**What to work on**:
Determine how many lines of the listing below include the string "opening". Output the number and nothing more.

**Data provided**:

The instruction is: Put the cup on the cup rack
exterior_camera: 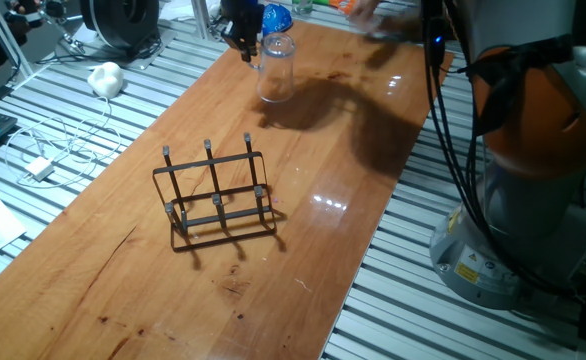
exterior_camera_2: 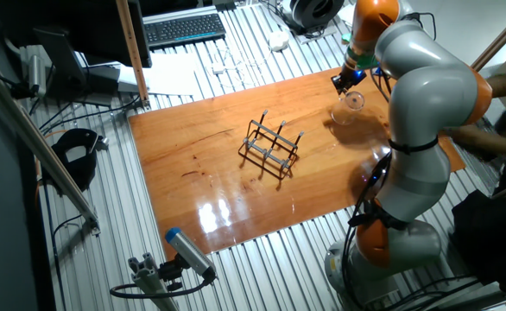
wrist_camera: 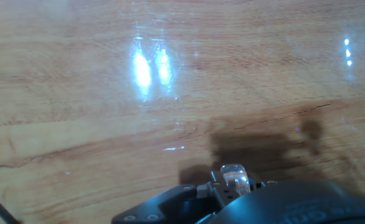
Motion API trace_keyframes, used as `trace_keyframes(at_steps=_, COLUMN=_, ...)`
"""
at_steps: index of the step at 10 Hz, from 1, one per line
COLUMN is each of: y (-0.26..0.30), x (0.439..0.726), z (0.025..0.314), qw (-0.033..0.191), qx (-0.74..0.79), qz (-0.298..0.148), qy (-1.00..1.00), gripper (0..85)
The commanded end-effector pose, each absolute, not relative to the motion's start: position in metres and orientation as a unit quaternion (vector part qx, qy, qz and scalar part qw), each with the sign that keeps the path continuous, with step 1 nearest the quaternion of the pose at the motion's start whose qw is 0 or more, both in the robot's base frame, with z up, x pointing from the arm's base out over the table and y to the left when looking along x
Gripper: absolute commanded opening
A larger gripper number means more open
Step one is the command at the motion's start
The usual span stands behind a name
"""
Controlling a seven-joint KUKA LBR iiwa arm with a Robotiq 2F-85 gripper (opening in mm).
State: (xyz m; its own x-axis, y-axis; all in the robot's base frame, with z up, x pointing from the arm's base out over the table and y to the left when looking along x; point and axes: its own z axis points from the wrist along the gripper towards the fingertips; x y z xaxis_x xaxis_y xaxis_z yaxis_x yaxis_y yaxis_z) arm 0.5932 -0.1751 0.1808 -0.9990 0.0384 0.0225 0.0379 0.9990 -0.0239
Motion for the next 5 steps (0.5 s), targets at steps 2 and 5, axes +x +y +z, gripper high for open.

**Solution to this problem**:
2